To implement hybrid algorithms where a run of a simplex solver is only a part of the global solving process, the black-box model presented above is not appropriate any more. As a more convenient model, we introduce the concept of a simplex demon. A simplex demon collects linear constraints and re-solves the problem whenever bounds change or new constraints appear.
Declaratively, this can be seen as a compound constraint representing all the individual linear constraints that have been set so far and are going to be set up later. Operationally, the delayed constraints are collected and an external solver is set up (as with lp_setup/4). Then the problem is solved once initially (as with lp_solve/2) and a delayed goal lp_demon/7 is set up which will re-trigger the solver when certain conditions are met.
Handle refers to the created solver state (as in lp_setup/4 or lp_read/3 described below). It can be used to access and modify the state of the solver, retrieve solution information etc.
Unlike with lp_solve/2, Cost will not be instantiated to a solution's cost, but only be bounded by it: For a minimization problem, each solution's cost becomes a lower bound, for maximization an upper bound on Cost. This technique allows for repeated re-solving with reduced bounds or added constraints.
ListOfOptions is a list of solver options as described is section 8.6.1.1 for lp_setup/4.
Priority is the scheduling priority with which the solver gets woken up. This priority determines whether the solver is run before or after other constraints. It is recommended to choose a priority that lies below the priority of more efficient propagation constraints, e.g. 5.
TriggerModes specifies under which conditions the solver demon will be re-triggered. It can be a list of the following specifiers
Some common invocations patterns for this predicate are the following. The first triggers the solver only on instantiation of variables to values that don't fit with the simplex solution:
lp_demon_setup(min(Expr), C, [], 5, [deviating_inst], H)The next one is more eager and triggers on significant bound changes or whenever new constraints arrive:
lp_demon_setup(max(Expr), C, [], 5, [new_constraint,deviating_bounds], H)The solver can also be triggered explicitly by setting it up with
lp_demon_setup(min(Expr), C, [], 5, [trigger(run_simplex)], H)and then issuing the command
schedule_suspensions(run_simplex),wakeIf several trigger conditions are specified, then any of them will trigger the solver.
When a solver demon runs frequently on relatively small problems, it can be important for efficieny to switch the external solver's presolving off (lp_set(presolve,0)) to reduce overheads.

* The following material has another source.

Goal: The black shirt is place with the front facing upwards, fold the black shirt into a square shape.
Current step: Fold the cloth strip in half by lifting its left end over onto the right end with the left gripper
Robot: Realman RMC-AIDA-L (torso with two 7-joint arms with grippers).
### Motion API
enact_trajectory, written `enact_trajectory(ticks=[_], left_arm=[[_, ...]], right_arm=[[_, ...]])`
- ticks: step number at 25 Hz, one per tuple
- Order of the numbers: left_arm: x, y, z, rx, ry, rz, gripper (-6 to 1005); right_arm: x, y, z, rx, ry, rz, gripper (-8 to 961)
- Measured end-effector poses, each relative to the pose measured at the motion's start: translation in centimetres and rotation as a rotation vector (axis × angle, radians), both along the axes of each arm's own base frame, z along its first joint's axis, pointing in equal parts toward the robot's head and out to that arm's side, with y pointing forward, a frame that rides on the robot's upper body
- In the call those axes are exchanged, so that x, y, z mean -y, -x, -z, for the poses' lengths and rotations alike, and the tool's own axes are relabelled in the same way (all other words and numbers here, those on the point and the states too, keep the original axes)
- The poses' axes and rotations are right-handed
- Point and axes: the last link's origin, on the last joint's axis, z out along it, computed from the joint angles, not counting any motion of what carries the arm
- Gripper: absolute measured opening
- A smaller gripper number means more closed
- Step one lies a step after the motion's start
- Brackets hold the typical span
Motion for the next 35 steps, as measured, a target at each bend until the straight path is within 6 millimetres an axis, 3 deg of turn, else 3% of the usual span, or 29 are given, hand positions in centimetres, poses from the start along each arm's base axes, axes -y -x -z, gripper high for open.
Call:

The simplest case of having a simplex solver automatically cooperating with a CLP program, is to set up a solver demon which will repeatedly check whether the continuous relaxation of a set of constraints is still feasible. The code could look as follows:
simplex :- lp_demon_setup(min(0), C, [solution(no)], 5, [bounds], _).First, the constraints are normalised and checked for linearity. Then a solver with a dummy objective function is set up. The option solution(no) indicates that we are not interested in solution values. Then we start a solver demon which will re-examine the problem whenever a change of variable bounds occurs. The demon can be regarded as a compound constraint implementing the conjunction of the individual constraints. It is able to detect some infeasibilities that for instance could not be detected by the finite domains solver, e.g.
[eclipse]: X+Y+Z $>= K, X+Y+Z $=< 1, lp_demon_setup(min(0), C, [solution(no)], 5, [bounds], _), K = 2. no (more) solution.In the example, the initial simplex is successful, but instantiating K wakes the demon again, and the simplex fails this time.
A further step is to take advantage of the cost bound that the simplex procedure provides. The setup is similar to above, but we accept an objective function and add a cost variable. The bounds of the cost variable will be updated whenever a simplex invocation finds a better cost bound on the problem. In the example below, an upper bound for the cost of 1.5 is found initially:
[eclipse 14]: X+Y $=< 1, Y+Z $=< 1, X+Z $=< 1, lp_demon_setup(max(X+Y+Z), Cost, [solution(no)], 5, [bounds], _). X = X{-1e+20 .. 1e+20} Y = Y{-1e+20 .. 1e+20} Z = Z{-1e+20 .. 1e+20} Cost = Cost{-1e+20 .. 1.500001} Delayed goals: lp_demon(prob(...), ...) yes.If the variable bounds change subsequently, the solver will be re-triggered, possibly improving the cost bound to 1.3:
[eclipse 16]: X+Y $=< 1, Y+Z $=< 1, X+Z $=< 1, lp_demon_setup(max(X+Y+Z), Cost, [solution(no)], 5, [bounds], _), Y $=< 0.3. X = X{-1e+20 .. 1e+20} Z = Z{-1e+20 .. 1e+20} Cost = Cost{-1e+20 .. 1.300001} Y = Y{-1e+20 .. 0.3} Delayed goals: lp_demon(prob(...), ...) yes.
A further example is the implementation of a MIP-style branch-and-bound procedure. Source code is provided in the library file mip.pl.